Sigue la farsa entre los jefecillos de la revuelta chihuahueña. Pascual Orozco declara que no es personalista, que no es su candidato el bandido Emilio Vázquez Gómez; que es purísimo de intenciones; que no sostiene a personalidad alguna, a no ser a los Terrazas, a los Creel, a los grandes burgueses de Chihuahua que le están llenando de oro los bolsillos, oro sacado del peonaje de las grandes haciendas, oro que representa el trabajo, el sacrificio de todos los explotados por los Creel, por los Terrazas, por todos los que tienen en sus manos la colosal riqueza del Estado en que han sentado sus reales, los revolucionarios cuyo manifiesto dimos a conocer en nuestro número anterior.

Dice Orozco que no tiene candidato para la Presidencia, y que a su tiempo se convocará a elecciones. Eso es precisamente lo que no queremos los liberales: elecciones.

Elección significa cambio de yugo, y los liberales no queremos yugos ni viejos ni nuevos. Sabemos que Gobierno es yugo, es opresión en cualquiera de sus formas, es perro guardián del Capital, y no lo queremos.

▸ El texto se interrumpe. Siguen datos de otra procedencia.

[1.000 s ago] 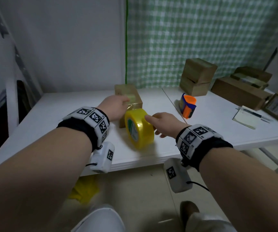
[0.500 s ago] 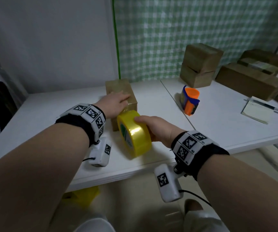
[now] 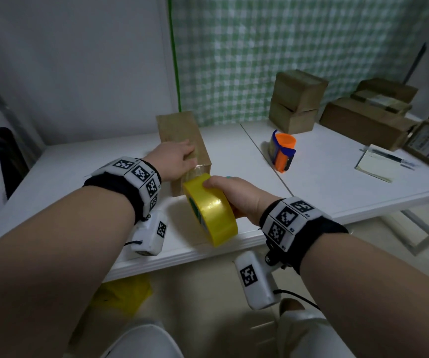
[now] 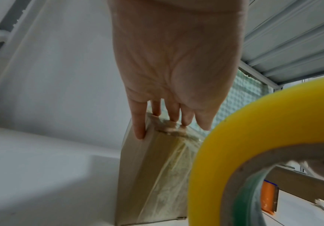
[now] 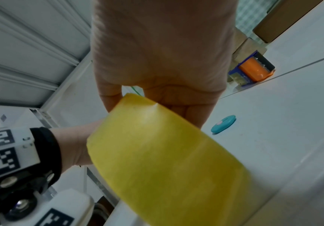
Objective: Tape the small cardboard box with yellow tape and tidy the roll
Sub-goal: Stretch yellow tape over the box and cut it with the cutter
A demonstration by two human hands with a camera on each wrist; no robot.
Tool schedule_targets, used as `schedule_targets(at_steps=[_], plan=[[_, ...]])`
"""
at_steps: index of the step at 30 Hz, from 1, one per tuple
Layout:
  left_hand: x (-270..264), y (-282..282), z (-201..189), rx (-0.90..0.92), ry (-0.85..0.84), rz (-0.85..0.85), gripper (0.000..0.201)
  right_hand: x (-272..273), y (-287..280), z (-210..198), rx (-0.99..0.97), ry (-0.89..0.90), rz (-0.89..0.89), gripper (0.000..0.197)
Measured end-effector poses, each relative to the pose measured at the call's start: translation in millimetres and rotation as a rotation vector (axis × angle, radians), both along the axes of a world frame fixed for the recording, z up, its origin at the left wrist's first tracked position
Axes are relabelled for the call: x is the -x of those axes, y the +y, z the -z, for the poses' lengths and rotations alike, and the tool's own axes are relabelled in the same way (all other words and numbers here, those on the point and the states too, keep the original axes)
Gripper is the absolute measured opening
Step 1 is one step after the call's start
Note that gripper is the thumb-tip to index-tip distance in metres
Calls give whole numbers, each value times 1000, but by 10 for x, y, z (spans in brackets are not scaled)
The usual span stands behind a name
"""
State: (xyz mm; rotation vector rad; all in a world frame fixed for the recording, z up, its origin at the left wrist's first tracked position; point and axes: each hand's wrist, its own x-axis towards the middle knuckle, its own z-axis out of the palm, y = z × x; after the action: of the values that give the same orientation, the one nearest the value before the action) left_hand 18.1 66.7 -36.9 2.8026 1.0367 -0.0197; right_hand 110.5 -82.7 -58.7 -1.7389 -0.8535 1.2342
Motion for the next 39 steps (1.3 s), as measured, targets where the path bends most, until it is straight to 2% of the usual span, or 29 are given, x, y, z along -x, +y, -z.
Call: schedule_targets(at_steps=[5,9,14,18,24,32,34,37,39], plan=[[18,-36,51,-3,36,34,53,61,-14,30,-2,-35,26,47],[-2,-24,38,-12,191,66,68,53,44,27,-7,-48,30,51],[-54,51,-4,-129,293,109,78,0,141,17,9,-60,45,53],[-139,63,15,-199,255,121,77,-46,155,20,17,-71,45,50],[-169,72,-24,-122,205,124,62,-85,104,-15,12,-70,40,50],[-182,-11,-149,-93,390,194,89,-20,-50,-50,54,-24,-6,43],[-149,-7,-173,-47,353,223,83,-1,-75,-36,47,-13,12,42],[-53,-5,-214,76,258,143,62,21,-61,4,19,-40,73,44],[2,-24,-144,63,215,152,51,41,-41,29,14,-69,103,46]])
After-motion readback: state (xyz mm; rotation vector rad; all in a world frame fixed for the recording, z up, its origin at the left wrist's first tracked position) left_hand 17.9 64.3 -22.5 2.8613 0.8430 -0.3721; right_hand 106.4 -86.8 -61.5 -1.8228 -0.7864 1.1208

Mexicanos: no os dejéis embaucar por los revolucionarios burgueses como Emilio Vázquez Gómez, Pascual Orozco, etcétera, etcétera. Aprovechaos de ellos para que pongan en vuestras manos los elementos que necesitáis para la lucha. No permitáis que ninguno de vuestros caudillos se haga fuerte y se constituya en gobernante.

Si no nos escucháis tendréis que sufrir la guerra por más largo tiempo del que duraría, si todos, como un solo hombre, os decidierais a ejecutar a todo aquel que quisiera llevar galones en su vestido, ó tener un buen empleo, o de alguna manera pasar vida fácil a costa del sudor y de la sangre de los humildes.

Leed todos el Manifiesto de 23 de Septiembre de 1911, y enarbolando la Bandera Roja, gritad: ¡Muera el Capital! ¡Muera la Autoridad! ¡Muera el Clero!, y echaos sobre todo cuanto existe. No perdáis tiempo; esta es la mejor oportunidad para hacerlo.